IQR, interquartile range; NA, Not Applicable. ECOG, status: Eastern Cooperative Oncology Group performance status.
The drugs analyzed in this meta-analysis include Aflibercept, Anlotinib, Axitinib, Bevacizumab, Cabozantinib, Erlotinib, Pazopanib, Ramucirumab, Sorafenib, Sunitinib, and Vandetanib. Most patients had a history of smoking, and the control groups were predominantly placebo.
Bias risk assessment
Bias risk was evaluated using the Cochrane risk of bias tool. Most studies clearly described random sequence generation, had no incomplete data, and showed no selective reporting, thus being assessed as having a low risk of bias. Two studies exhibited incomplete outcome data and were categorized as having a high risk of bias; one also displayed selective reporting.
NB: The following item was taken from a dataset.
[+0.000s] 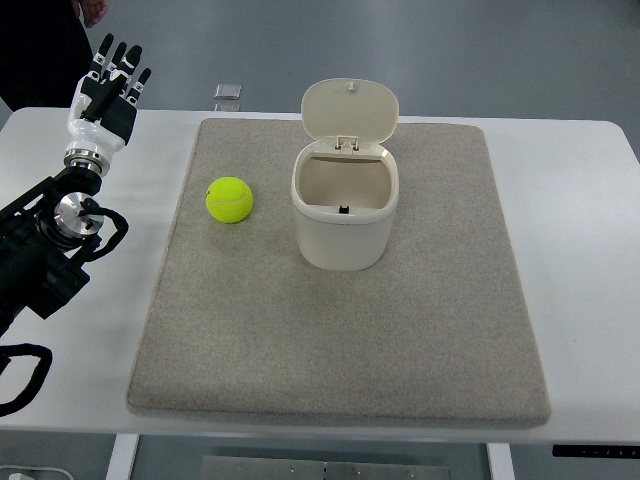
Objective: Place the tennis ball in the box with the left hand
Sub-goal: 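Raise the left hand and swing it toward the tennis ball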
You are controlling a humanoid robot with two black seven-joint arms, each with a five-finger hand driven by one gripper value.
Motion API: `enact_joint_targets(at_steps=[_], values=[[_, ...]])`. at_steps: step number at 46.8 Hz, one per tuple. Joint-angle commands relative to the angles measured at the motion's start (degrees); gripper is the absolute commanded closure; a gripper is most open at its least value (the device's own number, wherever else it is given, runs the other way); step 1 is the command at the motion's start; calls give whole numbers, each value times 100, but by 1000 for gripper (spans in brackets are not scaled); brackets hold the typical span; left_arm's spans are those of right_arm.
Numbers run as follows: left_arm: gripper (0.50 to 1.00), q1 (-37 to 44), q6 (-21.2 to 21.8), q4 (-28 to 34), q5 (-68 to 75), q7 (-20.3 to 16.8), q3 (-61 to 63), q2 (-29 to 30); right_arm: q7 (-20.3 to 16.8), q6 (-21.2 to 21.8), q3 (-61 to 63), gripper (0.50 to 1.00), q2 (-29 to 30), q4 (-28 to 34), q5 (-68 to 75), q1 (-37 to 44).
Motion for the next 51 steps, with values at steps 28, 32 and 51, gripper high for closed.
enact_joint_targets(at_steps=[28,32,51], values=[[514,-243,148,-35,88,88,308,447,0,0,0,562,0,-2,0,0],[514,-261,16,-87,79,88,308,605,0,0,0,562,0,-2,0,0],[514,-656,-503,-123,439,79,676,1036,0,0,0,562,0,-2,0,0]])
Overall, the quality of the included RCTs was deemed high (Supplementary Figure 1).
Network meta-analysis
Seventeen treatment regimens were analyzed for the risk of hypertension during vascular-targeted drug therapy (Figure 2). Erlotinib exhibited the lowest risk of hypertension, with a surface under the cumulative ranking curve (SUCRA) of 91.1%. Anlotinib had the highest risk of hypertension (SUCRA = 11.5%), significantly greater than that associated with Erlotinib (HR: 53.79, 95% CI: 1.62–1600.19). Chemotherapy was the next highest in risk after Erlotinib (HR: 1.24, 95% CI: 0.07–17.59, SUCRA = 88.8%). Sorafenib combined with chemotherapy ranked third, with a risk ratio of 0.31 compared to Erlotinib (95% CI: 0.01–8.62, SUCRA = 67.5%). Axitinib combined with chemotherapy had a higher risk of hypertension compared to chemotherapy alone (HR: 1.24, 95% CI: 1.28–60.97). Cabozantinib had a significantly higher risk of hypertension compared to Erlotinib (HR: 8.02, 95% CI: 1.19–61.83) (Figure 3). The cumulative ranking probability graph in Figure 4 shows that treatments with higher SUCRA values have a lower probability of inducing hypertension, with Erlotinib, chemotherapy, and Sorafenib combined with chemotherapy being the top three treatments with the lowest hypertension risk.
FIGURE 2
FIGURE 3
FIGURE 4
In terms of adverse thrombotic outcomes, four RCTs were analyzed, covering five treatment regimens. Erlotinib showed the lowest risk of thrombosis, with a SUCRA of 66.0%. Ramucirumab combined with Erlotinib had the second lowest risk (HR: 0.99, 95% CI: 0.26–3.74, SUCRA = 62.1%). Erlotinib combined with Cabozantinib ranked third (SUCRA = 61.3%). Cabozantinib had the highest risk of thrombosis, with a ratio of 2.27 compared to Erlotinib (95% CI: 0.31–22.89, SUCRA = 26.9%) (Figure 5).
FIGURE 5
Heterogeneity and sensitivity analyses
We observed moderate heterogeneity in the hypertension network (I2 = 45%, p = 0.03) and low heterogeneity in the thrombosis network (I2 = 20%, p = 0.25). Sensitivity analyses excluding high-risk-of-bias studies did not significantly alter our main findings, confirming the robustness of our results. Subgroup analyses revealed that EGFR mutation status and treatment duration did not significantly impact the relative safety rankings of the TKIs.
Publication bias
Funnel plots for both hypertension and thrombotic outcomes appeared roughly symmetrical (Figure 6), indicating no significant publication bias. This suggests that the results are reliable and not significantly influenced by the selective reporting of outcomes.
FIGURE 6
Discussion
Key findings
This study provides a comprehensive comparison of the cardiovascular safety profiles of various Tyrosine Kinase Inhibitors (TKIs) used in the treatment of Non-Small Cell Lung Cancer (NSCLC). Our network meta-analysis revealed that Erlotinib is associated with the lowest risks of both hypertension and thrombotic events among the evaluated treatments. In contrast, Anlotinib and Cabozantinib were associated with significantly higher risks of these adverse events.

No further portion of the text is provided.